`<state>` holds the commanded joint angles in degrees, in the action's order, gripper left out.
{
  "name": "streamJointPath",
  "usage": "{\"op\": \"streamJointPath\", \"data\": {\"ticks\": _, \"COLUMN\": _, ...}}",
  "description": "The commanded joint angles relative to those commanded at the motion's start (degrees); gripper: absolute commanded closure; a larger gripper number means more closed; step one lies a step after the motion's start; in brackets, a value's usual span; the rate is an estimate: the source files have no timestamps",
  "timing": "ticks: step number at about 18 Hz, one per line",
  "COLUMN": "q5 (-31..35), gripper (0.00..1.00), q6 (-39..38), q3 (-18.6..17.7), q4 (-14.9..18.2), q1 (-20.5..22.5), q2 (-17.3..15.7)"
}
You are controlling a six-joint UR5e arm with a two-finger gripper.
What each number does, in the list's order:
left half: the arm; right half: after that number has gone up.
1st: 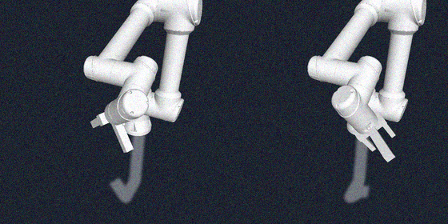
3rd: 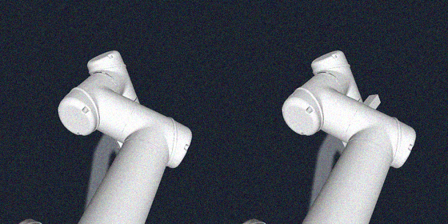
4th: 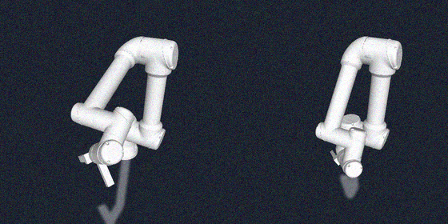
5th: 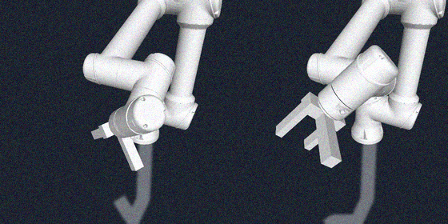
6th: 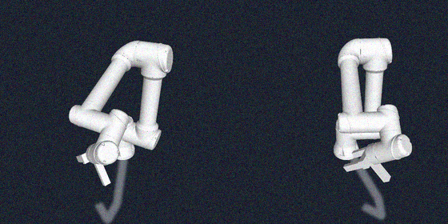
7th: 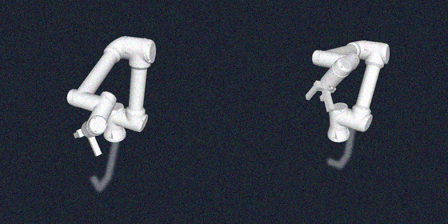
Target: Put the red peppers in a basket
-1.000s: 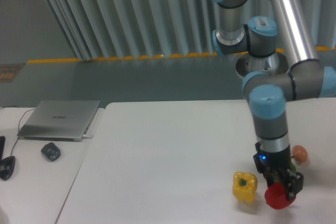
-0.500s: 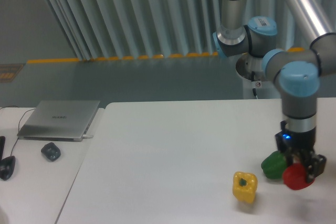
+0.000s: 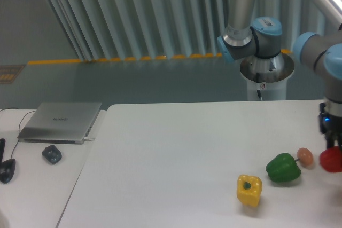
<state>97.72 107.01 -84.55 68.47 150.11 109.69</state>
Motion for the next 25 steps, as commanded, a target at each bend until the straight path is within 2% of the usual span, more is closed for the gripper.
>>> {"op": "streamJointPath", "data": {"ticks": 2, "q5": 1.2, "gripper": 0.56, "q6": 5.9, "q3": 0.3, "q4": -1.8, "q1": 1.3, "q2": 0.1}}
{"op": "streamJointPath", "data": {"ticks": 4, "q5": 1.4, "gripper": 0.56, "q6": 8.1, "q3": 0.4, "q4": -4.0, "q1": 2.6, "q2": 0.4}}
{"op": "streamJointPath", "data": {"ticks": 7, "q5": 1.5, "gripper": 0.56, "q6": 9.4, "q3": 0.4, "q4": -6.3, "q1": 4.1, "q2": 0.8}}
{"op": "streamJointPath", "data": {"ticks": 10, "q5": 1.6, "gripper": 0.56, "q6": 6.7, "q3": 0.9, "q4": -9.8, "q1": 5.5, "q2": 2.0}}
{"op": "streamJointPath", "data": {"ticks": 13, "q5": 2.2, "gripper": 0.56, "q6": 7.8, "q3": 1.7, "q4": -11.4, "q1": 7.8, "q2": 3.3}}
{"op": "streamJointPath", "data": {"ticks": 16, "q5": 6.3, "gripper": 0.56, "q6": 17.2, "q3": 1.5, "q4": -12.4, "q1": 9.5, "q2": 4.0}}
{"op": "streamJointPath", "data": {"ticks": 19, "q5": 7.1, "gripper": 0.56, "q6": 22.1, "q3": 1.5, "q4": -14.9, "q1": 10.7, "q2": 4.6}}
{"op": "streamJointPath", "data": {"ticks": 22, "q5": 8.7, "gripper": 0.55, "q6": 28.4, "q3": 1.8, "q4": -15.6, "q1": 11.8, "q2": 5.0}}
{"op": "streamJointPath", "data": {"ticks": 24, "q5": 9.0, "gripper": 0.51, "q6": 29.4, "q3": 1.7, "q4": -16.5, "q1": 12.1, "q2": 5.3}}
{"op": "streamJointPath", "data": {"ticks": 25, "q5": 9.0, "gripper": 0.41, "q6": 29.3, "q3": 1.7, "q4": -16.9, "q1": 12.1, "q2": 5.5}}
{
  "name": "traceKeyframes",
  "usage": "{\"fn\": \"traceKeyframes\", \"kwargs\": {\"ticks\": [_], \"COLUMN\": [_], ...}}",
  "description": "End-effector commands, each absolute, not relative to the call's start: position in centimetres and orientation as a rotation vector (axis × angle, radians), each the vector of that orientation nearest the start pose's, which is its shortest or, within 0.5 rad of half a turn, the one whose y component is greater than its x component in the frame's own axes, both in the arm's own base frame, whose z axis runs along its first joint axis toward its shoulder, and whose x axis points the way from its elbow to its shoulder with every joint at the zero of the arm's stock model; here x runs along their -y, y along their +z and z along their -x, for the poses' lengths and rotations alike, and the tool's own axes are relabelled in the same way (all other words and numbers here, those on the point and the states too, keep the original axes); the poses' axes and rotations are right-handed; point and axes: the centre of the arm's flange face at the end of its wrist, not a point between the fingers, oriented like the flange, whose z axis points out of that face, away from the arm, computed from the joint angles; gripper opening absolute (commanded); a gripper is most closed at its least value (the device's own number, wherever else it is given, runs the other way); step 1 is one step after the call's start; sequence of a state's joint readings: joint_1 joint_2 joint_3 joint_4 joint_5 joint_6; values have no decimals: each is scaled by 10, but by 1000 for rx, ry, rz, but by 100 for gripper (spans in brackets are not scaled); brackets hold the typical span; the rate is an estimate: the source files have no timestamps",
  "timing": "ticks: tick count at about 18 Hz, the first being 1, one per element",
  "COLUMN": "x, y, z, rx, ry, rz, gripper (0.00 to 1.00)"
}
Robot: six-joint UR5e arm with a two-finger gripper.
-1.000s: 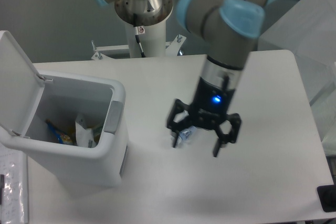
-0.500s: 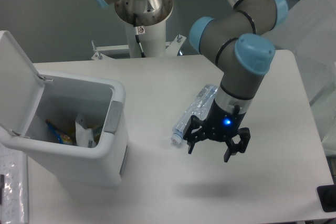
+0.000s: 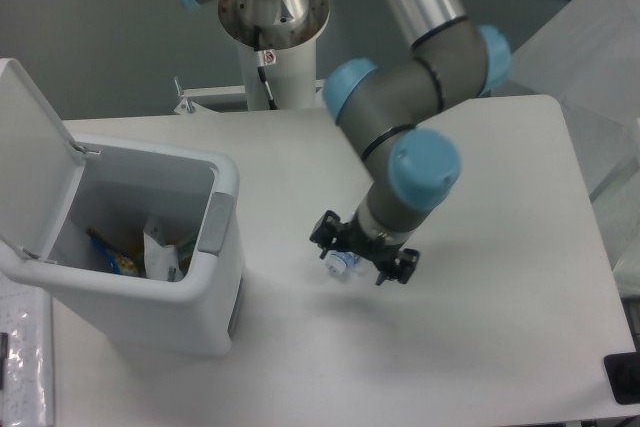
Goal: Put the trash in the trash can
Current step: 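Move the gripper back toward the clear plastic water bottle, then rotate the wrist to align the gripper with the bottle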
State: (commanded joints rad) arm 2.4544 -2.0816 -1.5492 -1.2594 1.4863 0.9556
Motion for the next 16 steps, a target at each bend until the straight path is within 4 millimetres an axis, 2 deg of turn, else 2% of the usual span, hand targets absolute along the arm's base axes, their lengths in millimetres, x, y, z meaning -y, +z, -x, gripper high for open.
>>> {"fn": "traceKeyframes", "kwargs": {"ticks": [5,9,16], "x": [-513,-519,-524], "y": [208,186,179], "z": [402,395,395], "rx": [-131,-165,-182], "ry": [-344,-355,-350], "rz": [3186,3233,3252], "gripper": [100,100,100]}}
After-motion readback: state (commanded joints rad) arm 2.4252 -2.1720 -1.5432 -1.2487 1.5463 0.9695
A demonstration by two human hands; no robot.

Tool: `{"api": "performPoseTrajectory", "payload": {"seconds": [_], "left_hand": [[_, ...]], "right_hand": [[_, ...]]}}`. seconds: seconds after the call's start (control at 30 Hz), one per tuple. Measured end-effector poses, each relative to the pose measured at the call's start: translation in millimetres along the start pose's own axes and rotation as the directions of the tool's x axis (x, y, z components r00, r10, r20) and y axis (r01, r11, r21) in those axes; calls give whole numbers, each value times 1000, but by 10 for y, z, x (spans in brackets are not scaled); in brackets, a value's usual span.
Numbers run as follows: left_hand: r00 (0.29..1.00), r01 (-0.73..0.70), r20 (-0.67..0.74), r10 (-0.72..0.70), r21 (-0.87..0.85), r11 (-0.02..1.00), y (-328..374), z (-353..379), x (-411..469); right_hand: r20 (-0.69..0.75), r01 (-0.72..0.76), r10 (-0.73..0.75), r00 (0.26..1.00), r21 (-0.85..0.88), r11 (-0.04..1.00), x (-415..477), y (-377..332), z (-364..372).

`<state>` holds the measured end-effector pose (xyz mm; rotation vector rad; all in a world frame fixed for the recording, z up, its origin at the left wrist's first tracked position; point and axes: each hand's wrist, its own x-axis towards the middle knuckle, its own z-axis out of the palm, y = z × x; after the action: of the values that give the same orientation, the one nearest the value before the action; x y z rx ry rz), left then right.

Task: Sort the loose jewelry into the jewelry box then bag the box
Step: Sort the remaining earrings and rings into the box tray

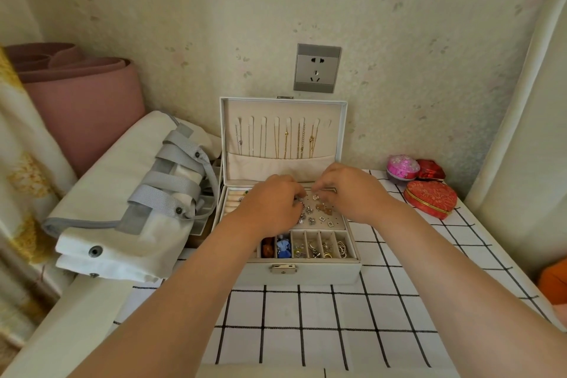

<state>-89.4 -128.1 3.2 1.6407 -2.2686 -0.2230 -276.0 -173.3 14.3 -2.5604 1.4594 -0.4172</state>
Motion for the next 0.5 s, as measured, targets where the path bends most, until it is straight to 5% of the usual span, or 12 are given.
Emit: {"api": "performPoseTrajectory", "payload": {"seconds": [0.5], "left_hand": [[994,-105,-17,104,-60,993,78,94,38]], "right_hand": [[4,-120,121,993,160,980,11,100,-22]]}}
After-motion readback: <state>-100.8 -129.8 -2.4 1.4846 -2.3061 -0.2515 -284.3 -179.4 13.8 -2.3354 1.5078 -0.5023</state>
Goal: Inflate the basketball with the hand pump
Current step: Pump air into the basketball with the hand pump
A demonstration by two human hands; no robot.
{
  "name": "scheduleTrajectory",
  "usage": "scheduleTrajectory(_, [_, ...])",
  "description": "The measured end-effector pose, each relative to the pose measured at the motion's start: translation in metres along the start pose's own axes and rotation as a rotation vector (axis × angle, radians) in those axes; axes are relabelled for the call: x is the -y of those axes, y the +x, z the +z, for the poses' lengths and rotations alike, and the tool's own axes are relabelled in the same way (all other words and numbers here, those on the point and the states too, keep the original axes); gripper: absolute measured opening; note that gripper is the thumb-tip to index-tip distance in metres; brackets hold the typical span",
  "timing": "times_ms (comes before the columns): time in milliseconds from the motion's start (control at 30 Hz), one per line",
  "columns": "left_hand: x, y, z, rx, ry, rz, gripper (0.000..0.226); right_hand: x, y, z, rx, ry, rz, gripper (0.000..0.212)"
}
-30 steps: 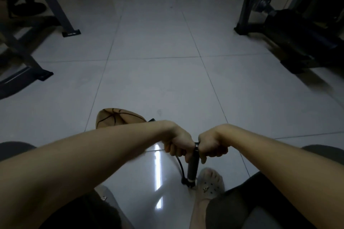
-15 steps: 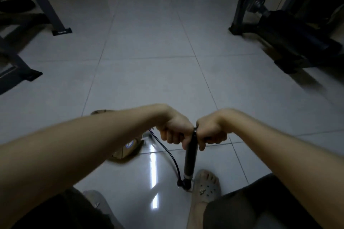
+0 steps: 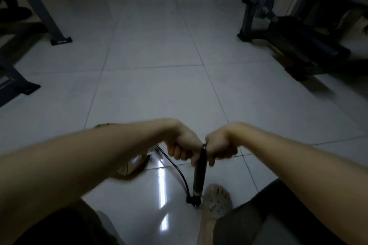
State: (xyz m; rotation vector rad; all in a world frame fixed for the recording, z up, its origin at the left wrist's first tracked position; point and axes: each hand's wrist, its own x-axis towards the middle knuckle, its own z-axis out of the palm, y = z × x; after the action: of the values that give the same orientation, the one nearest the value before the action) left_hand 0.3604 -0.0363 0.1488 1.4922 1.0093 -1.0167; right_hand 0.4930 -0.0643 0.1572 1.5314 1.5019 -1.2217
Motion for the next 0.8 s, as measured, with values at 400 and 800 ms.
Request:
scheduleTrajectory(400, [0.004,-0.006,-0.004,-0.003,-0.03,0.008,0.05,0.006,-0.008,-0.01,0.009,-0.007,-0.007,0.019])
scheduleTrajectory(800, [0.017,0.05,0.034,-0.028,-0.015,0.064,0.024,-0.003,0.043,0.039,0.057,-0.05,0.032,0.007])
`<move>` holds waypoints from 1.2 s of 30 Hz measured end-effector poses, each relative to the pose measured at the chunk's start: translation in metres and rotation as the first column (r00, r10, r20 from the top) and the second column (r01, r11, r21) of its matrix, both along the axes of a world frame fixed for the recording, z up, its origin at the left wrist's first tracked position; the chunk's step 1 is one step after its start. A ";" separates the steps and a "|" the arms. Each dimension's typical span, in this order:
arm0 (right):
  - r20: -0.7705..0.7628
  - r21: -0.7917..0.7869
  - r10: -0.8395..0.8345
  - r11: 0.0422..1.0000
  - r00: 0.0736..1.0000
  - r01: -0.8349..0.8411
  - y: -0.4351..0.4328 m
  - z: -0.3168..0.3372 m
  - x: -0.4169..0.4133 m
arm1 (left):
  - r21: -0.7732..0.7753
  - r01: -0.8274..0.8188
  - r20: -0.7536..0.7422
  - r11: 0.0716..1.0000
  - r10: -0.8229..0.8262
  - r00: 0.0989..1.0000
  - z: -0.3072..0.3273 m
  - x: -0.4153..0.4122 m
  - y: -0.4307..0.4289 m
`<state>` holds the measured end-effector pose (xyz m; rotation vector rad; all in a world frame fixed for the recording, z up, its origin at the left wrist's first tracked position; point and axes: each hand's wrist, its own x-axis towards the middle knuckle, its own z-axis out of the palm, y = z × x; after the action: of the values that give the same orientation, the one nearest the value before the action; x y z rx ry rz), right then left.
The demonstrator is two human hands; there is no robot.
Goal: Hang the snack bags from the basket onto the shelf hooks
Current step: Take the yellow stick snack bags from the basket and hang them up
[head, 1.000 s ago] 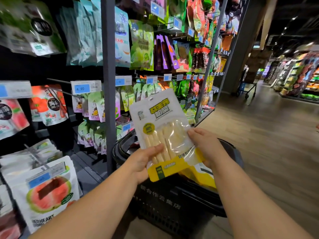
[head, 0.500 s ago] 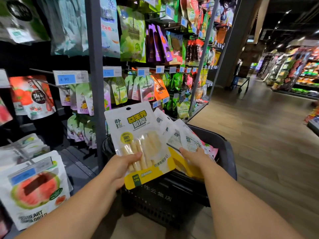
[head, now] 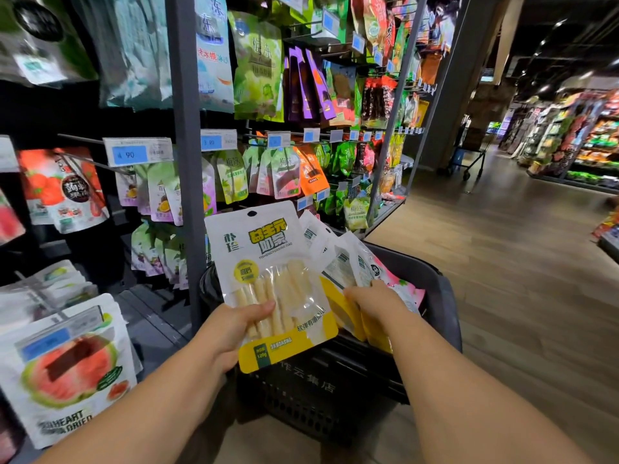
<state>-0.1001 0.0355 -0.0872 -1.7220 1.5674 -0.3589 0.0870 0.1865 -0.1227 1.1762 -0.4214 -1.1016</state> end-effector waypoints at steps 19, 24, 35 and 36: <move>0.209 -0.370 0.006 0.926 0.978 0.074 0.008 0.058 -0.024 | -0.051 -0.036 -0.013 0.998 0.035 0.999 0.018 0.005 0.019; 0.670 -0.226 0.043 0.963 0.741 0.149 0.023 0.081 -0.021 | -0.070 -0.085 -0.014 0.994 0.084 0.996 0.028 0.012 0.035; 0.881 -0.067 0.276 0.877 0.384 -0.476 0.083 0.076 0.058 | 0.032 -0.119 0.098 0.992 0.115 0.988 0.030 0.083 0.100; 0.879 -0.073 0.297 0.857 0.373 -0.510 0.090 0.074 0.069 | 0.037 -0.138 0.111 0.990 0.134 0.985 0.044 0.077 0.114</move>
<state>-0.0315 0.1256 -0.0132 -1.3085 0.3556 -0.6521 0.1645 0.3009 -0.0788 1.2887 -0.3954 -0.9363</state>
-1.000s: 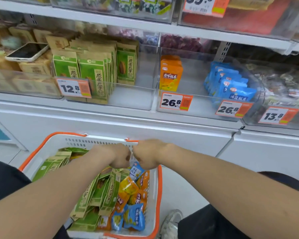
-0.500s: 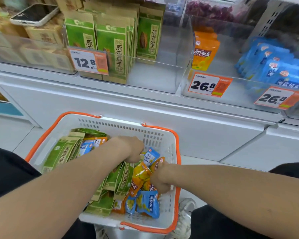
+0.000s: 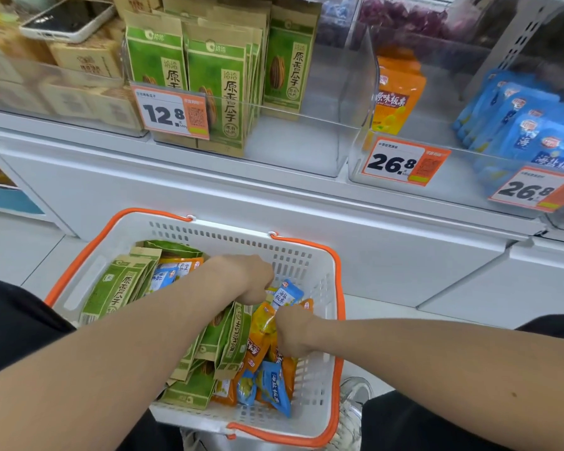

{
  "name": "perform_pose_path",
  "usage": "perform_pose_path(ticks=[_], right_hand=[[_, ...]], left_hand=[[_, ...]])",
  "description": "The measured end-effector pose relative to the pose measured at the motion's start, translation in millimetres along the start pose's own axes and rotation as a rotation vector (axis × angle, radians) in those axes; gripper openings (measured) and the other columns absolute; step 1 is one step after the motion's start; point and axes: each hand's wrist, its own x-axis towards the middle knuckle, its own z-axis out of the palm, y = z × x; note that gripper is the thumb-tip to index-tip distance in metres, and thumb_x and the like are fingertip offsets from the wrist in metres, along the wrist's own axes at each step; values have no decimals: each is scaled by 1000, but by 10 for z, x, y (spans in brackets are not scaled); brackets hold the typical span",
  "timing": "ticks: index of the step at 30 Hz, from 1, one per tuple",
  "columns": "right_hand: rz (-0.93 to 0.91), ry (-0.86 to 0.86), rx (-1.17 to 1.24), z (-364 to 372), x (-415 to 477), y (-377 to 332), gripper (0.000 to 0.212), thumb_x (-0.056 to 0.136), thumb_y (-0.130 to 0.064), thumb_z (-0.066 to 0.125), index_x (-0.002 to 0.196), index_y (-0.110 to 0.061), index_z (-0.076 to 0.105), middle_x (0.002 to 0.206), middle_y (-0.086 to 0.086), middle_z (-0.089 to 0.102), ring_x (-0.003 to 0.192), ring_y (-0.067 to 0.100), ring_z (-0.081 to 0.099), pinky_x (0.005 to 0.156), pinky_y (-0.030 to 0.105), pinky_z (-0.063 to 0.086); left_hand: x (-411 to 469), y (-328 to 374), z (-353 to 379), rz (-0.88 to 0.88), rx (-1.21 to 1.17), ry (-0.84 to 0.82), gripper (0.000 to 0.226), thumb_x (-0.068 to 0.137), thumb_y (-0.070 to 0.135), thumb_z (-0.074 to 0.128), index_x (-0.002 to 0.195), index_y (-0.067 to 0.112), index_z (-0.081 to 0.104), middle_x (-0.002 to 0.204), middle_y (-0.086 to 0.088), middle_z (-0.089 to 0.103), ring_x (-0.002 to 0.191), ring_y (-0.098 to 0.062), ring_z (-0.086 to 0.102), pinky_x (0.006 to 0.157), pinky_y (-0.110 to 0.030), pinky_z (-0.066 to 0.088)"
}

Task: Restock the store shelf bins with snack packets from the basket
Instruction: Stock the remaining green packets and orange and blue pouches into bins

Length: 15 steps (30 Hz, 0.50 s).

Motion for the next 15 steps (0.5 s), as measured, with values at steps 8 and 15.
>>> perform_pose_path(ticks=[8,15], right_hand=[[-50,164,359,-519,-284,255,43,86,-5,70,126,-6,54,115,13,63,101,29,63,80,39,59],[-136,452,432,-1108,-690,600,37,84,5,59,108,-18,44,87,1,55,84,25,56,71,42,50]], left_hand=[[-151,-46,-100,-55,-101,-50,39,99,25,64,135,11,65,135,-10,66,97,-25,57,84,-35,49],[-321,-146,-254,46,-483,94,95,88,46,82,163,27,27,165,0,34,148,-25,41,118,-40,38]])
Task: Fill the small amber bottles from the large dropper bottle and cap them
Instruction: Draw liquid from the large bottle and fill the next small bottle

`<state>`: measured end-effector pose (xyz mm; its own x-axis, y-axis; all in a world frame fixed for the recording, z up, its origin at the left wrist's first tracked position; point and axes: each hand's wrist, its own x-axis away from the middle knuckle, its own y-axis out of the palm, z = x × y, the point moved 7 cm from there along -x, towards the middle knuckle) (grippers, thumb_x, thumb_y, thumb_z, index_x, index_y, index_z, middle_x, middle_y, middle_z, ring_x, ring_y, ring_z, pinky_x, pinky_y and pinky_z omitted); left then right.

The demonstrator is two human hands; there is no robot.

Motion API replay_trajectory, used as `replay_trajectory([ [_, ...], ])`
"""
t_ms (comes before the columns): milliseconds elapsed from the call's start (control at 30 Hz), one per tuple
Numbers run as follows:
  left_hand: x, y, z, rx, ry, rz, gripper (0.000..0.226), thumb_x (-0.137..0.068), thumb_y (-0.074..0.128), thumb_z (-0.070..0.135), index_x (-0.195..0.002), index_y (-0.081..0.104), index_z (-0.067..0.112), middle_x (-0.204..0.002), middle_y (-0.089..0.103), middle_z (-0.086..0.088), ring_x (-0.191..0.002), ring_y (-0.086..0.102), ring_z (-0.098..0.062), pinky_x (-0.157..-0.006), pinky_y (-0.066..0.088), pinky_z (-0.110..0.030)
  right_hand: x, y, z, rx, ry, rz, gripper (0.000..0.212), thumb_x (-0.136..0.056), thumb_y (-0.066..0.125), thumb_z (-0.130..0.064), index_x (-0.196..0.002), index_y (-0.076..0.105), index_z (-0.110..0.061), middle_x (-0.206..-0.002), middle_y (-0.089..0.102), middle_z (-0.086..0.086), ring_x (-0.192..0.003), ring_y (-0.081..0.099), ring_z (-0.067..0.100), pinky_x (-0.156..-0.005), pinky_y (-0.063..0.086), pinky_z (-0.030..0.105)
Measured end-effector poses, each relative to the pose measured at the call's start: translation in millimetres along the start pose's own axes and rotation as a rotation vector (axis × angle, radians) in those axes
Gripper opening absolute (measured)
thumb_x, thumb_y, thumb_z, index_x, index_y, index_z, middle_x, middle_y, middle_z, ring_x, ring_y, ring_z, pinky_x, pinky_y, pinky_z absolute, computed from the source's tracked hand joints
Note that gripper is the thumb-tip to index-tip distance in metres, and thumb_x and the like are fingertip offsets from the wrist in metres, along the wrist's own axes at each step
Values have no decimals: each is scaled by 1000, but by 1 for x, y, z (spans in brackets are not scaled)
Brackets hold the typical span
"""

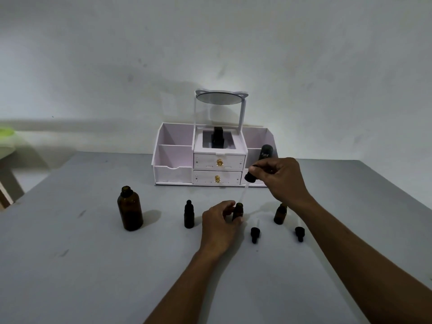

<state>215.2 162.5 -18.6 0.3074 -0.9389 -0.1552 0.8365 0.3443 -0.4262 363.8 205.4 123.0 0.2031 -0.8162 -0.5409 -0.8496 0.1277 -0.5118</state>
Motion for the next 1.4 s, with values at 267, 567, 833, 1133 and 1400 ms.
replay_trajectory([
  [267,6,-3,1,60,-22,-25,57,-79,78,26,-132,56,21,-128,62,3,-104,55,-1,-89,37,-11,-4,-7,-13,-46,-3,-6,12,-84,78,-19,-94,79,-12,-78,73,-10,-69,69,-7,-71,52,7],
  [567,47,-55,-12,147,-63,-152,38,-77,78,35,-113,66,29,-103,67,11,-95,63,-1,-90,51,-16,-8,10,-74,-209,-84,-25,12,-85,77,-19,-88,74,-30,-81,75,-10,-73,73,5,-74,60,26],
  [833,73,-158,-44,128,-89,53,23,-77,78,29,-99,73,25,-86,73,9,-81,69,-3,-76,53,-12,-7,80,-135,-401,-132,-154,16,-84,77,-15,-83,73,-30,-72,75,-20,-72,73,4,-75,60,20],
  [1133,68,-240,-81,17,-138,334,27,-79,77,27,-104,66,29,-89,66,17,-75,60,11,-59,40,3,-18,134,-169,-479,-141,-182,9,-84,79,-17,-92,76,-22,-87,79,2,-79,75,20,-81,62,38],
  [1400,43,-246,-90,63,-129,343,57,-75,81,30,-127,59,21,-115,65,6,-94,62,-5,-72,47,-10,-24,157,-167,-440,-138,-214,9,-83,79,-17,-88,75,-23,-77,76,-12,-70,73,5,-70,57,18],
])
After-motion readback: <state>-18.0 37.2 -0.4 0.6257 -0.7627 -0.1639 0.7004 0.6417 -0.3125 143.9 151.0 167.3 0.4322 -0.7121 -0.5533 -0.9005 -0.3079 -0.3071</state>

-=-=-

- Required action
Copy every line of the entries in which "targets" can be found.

- Written answer
Motion for the next 16 steps, a target at each bend until the straight path is within 4 millimetres an axis, 2 deg of turn, else 2% of the usual span, hand targets absolute along the arm's base axes, their lengths in millimetres, x, y, z meaning -y, +z, -x, gripper high for open.
Motion for the next 0.5 s, as measured, targets where the path bends most, until it is straight to 5% of the usual span, or 12 are given.

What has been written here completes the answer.